In [47]:
import pandas as pd
import numpy as np
from sklearn.feature_extraction.text import TfidfVectorizer
from sklearn.svm import SVC
from sklearn.metrics import accuracy_score, precision_score, recall_score, f1_score

In [48]:
df_train = pd.read_csv("data/train.csv", header=None, names=["label", "text"])
df_dev = pd.read_csv("data/dev.csv", header=None, names=["label", "text"])
df_test = pd.read_csv("data/test.csv", header=None, names=["label", "text"])

df_train.head()  # Show first few rows

Unnamed: 0,label,text
0,1,"Nemmen li huwa baġit tajjeb, imma nies bħali t..."
1,0,Nippremjaw lil min ilu jikser il-liġi snin u j...
2,0,Xi cuc irrid jitfacca b'kritika ta' din ix-xorta.
3,0,"Ms. Metzola, ara jekk Ms. Mizzi jkollhiex ċans..."
4,1,Naf ċert li int qegħda hemm fejn il-Mulej tkom...


In [49]:
# Function to Predict sentiment
def predict_sentiment(sentence, model, vectorizer):
    sentence_transformed = vectorizer.transform([sentence])  # Convert sentence to TF-IDF features
    prediction = model.predict(sentence_transformed)  # Predict sentiment
    sentiment = "Positive 😊" if prediction[0] == 1 else "Negative 😠"
    return sentiment

In [None]:
# Optimized TF-IDF vectorizer
vectorizer = TfidfVectorizer(
    max_features=20000,
    ngram_range=(1,2),
    sublinear_tf=True
)

# Transform text into feature vectors
X_train = vectorizer.fit_transform(df_train["text"])
X_dev = vectorizer.transform(df_dev["text"])
X_test = vectorizer.transform(df_test["text"])
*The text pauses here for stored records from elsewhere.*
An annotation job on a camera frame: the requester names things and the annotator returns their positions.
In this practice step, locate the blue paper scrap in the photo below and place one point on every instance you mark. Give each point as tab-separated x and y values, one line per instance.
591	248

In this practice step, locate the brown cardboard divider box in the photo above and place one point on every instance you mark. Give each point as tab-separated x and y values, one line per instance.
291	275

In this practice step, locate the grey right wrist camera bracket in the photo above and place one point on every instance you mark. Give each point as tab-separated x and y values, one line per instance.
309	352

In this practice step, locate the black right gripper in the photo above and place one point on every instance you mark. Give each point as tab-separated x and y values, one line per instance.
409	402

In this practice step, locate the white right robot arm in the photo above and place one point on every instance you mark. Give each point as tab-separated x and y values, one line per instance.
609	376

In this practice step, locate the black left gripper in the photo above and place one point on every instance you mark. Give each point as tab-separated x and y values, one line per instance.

y_train, y_dev, y_test = df_train["label"], df_dev["label"], df_test["label"]

In [51]:
svm_model = SVC(kernel="linear", C=1.0, class_weight="balanced")  # Linear kernel is best for text
svm_model.fit(X_train, y_train)

#Predict on development set
y_pred_dev = svm_model.predict(X_dev)

dev_accuracy = accuracy_score(y_dev, y_pred_dev)
dev_precision = precision_score(y_dev, y_pred_dev)
dev_recall = recall_score(y_dev, y_pred_dev)
dev_f1 = f1_score(y_dev, y_pred_dev)

print(f"Validation Accuracy: {dev_accuracy:.4f}")
print(f"Validation Precision: {dev_precision:.4f}")
print(f"Validation Recall: {dev_recall:.4f}")
print(f"Validation F1 Score: {dev_f1:.4f}")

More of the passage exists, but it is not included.